What to do:
The task calls for the count of lines containing "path" in these records, given as a number with no other words.

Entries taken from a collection
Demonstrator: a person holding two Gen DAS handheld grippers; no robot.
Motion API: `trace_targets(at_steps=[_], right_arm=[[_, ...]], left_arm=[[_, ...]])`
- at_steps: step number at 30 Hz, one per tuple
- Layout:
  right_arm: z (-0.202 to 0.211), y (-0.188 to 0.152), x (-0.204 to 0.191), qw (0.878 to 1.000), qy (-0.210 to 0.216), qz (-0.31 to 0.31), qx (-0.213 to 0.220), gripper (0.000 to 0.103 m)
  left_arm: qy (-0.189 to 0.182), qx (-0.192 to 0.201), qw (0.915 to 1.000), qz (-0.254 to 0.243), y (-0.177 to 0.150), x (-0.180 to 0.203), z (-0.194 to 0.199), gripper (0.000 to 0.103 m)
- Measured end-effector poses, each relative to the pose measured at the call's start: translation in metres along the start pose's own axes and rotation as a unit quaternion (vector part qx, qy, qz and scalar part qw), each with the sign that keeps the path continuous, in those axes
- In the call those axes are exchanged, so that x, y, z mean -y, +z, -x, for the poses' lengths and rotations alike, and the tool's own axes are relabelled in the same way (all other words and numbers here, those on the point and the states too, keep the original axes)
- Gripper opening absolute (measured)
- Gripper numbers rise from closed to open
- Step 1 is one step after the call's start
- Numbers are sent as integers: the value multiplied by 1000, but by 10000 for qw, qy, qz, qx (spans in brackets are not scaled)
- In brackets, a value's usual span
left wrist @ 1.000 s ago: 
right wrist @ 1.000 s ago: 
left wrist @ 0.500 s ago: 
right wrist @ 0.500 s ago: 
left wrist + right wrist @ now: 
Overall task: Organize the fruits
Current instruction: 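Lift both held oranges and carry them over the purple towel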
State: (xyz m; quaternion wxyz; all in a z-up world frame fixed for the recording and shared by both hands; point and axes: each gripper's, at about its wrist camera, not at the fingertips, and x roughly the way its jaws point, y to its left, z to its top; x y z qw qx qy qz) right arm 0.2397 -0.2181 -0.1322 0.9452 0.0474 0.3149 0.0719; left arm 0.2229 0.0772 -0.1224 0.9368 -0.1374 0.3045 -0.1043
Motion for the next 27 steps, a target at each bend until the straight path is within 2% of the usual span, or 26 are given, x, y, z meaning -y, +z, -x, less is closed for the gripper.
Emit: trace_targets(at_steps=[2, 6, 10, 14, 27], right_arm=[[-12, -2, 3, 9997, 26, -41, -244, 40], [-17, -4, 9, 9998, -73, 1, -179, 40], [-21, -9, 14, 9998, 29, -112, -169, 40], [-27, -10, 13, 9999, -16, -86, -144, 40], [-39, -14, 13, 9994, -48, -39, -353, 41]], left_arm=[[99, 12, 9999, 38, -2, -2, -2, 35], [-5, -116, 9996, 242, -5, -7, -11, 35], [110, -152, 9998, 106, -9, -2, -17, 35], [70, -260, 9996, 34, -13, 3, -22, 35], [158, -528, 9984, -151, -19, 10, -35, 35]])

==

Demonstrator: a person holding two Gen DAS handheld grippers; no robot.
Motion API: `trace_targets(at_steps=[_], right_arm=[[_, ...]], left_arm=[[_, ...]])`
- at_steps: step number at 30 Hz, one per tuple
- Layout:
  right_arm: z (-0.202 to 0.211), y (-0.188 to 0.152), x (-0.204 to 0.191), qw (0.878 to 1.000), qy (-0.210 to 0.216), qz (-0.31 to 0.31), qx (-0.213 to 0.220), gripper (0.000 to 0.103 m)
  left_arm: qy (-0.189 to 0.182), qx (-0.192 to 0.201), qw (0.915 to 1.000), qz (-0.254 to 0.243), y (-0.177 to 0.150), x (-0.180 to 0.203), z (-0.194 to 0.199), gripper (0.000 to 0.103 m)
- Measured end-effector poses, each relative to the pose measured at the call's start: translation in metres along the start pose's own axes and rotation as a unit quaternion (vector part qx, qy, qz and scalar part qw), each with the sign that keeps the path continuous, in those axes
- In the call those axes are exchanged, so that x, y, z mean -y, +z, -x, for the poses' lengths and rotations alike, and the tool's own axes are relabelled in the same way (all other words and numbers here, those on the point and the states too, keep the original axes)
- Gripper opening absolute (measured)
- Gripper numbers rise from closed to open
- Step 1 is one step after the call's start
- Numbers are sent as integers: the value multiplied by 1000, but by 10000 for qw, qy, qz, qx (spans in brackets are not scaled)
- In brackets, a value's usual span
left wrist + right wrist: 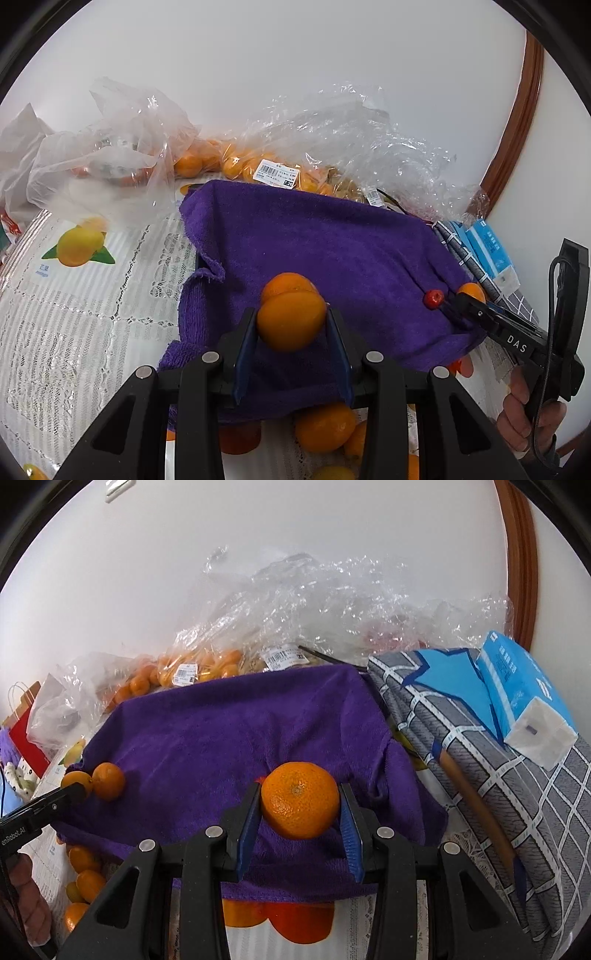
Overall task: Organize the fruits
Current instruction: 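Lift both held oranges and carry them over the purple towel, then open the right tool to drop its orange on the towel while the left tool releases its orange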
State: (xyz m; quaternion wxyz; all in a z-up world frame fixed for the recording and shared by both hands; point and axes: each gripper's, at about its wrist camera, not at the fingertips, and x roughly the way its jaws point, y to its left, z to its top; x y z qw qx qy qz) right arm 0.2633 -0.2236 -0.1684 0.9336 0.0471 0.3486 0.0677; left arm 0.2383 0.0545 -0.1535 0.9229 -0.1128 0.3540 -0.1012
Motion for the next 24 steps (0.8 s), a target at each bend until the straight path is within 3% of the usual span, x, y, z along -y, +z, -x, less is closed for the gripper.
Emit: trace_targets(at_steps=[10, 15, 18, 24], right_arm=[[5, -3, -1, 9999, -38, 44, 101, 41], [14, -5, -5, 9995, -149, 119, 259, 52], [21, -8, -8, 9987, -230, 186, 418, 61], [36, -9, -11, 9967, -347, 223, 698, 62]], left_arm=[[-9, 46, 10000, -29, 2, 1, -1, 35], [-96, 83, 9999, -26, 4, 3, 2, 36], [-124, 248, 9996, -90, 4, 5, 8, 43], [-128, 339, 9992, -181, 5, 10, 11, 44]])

Exercise answer:
4